Because this is a minimal implementation, I won't be adding version number support for now.

Design Considerations

One design that is not explicitly described in the paper is how does the chunkserver know its chunks' version numbers (at startup or reconnecting), and whether this information is stored persistently.

goGFS v0.2

Implement the record append and write function of chunkserver and relevant part of the client with a dummy master.

Workflow of a Write (without Master)

  1. Client asks master for primary and secondary replicas.
  2. Master replies with the primary and secondary replicas. The client caches data for future mutations.
  3. The client pushes the data to all the replicas. Each chunkserver stores data in an internal LRU buffer cache until data used or aged out.
  4. Once all the replicas acknowledged receiving data, the client sends a write request to primary where data pushed earlier are identified. The primary assigns consecutive serial numbers to all mutations and applies mutation to local in the serialized order.
  5. The primary forwards the write to all secondary, and each secondary applies mutation with the serialized order.
  6. All secondaries reply to primary regarding if they have completed the operation.
  7. The primary replies to the client. If there is any error, the write fails and the client has to retry.

Notes

Because I wish to implement client and chunkserver first (which is why current version is 0.x), the dummy master will always pick the chunkserver at 127.0.0.1:12345 as the primary.

goGFS v0.1.2

Update the server such that it will handle concurrent read, instead of blocking new requests.

goGFS v0.1.1

Change the project structure such that servers will be launched separatedly as new processes which better simulates multi-machine distributed system.

Notes

This comes at the cost of completely separating the client and server side which leads to the issue that, for example, RPC call and reply data structures have to be redefined. However, I do believe that this is acceptable.

goGFS v0.1

Implement the read function in chunkserver and relevant part of the client with a dummy master.

Workflow of a Read

  1. Client calls dummy master with file name, chunk index (file size divided by chunk size) and dummy master replies with the chunk handle and dummy list of replicas.
  2. Client sends chunk handle and byte range (i.e. starting offset + length of read) to chunkserver.
  3. Chunkserver replies with the corresponding chunk data.

Design Considerations

I understand that for a real distributed system, the gfs servers should be started as services (i.e. in another process, and preferrably from other machines). However, for this initial version, I will be starting them only as go routines for simplicity.

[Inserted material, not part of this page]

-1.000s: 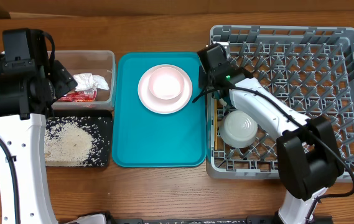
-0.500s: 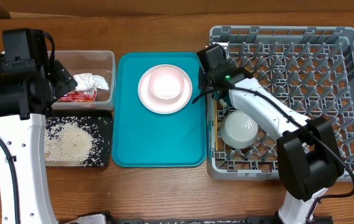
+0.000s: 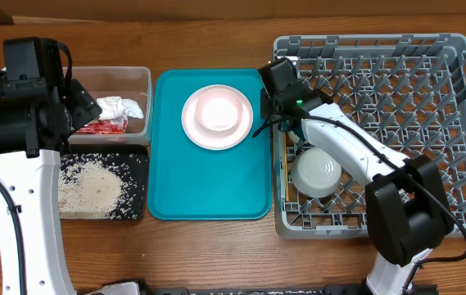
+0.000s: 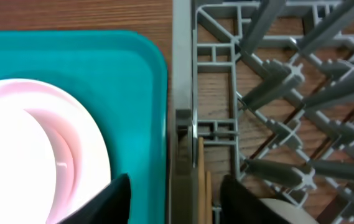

Instead of using a custom bit map, or workarounds like big.Int, I decided to use int64 for chunk handle, as there is no real scenario where I need to, for example, set an individual bit or do bit arithmetic.

Notes

  • RPC parts referred to the Princeton COS418 slide.
  • Quick Reference: 1 MB = 1024*1024 = 1048576 bytes

TODO

There are some features / edge cases that are important but may not be implemented before large portion of the work is done.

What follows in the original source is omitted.